▶ **PROBLEM DETAILS**: Print exactly the lines from the one that contains "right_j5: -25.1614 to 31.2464" through the last line of the material, both included, and leave out all pictures.

▶ **EXERCISE DATA**:
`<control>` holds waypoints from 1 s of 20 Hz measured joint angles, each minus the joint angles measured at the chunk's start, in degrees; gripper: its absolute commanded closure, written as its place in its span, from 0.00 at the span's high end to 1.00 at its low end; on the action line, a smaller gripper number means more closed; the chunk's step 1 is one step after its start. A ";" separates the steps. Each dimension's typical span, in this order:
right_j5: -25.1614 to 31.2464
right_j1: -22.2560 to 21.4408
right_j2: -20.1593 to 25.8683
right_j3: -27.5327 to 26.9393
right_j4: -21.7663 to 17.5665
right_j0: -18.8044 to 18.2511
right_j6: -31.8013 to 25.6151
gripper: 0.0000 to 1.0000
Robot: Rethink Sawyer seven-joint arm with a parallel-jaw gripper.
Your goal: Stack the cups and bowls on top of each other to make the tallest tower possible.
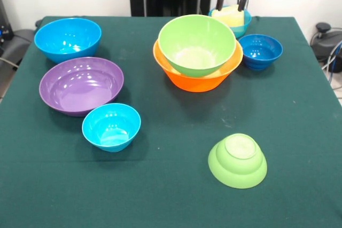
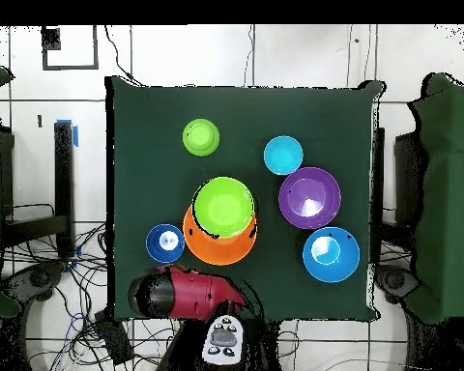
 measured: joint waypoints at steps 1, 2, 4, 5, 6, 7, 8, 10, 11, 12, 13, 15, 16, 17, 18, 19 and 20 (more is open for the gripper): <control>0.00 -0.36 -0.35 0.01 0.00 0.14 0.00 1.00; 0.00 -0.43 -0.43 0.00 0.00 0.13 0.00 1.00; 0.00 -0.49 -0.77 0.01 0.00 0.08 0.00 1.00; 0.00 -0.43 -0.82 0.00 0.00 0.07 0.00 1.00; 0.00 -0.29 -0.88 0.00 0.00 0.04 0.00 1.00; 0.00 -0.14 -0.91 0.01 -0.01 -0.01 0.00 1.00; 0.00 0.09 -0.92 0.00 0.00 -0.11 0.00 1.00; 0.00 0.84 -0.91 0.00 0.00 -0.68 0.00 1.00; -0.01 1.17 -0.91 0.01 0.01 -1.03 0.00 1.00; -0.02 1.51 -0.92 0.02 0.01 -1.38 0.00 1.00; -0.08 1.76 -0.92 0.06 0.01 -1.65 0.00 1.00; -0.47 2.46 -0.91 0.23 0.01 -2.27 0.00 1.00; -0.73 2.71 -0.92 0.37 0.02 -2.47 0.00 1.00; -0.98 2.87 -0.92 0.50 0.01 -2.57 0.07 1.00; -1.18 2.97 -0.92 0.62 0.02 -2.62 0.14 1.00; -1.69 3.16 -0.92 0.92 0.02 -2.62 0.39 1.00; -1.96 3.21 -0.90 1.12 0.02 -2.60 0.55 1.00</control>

▶ **RESULT OF THE EXERCISE**:
right_j5: -25.1614 to 31.2464
right_j1: -22.2560 to 21.4408
right_j2: -20.1593 to 25.8683
right_j3: -27.5327 to 26.9393
right_j4: -21.7663 to 17.5665
right_j0: -18.8044 to 18.2511
right_j6: -31.8013 to 25.6151
gripper: 0.0000 to 1.0000
Robot: Rethink Sawyer seven-joint arm with a parallel-jaw gripper.
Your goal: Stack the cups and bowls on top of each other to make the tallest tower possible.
 measured: joint waypoints at steps 1, 2, 4, 5, 6, 7, 8, 10, 11, 12, 13, 15, 16, 17, 18, 19 and 20 (more is open for the gripper): <control>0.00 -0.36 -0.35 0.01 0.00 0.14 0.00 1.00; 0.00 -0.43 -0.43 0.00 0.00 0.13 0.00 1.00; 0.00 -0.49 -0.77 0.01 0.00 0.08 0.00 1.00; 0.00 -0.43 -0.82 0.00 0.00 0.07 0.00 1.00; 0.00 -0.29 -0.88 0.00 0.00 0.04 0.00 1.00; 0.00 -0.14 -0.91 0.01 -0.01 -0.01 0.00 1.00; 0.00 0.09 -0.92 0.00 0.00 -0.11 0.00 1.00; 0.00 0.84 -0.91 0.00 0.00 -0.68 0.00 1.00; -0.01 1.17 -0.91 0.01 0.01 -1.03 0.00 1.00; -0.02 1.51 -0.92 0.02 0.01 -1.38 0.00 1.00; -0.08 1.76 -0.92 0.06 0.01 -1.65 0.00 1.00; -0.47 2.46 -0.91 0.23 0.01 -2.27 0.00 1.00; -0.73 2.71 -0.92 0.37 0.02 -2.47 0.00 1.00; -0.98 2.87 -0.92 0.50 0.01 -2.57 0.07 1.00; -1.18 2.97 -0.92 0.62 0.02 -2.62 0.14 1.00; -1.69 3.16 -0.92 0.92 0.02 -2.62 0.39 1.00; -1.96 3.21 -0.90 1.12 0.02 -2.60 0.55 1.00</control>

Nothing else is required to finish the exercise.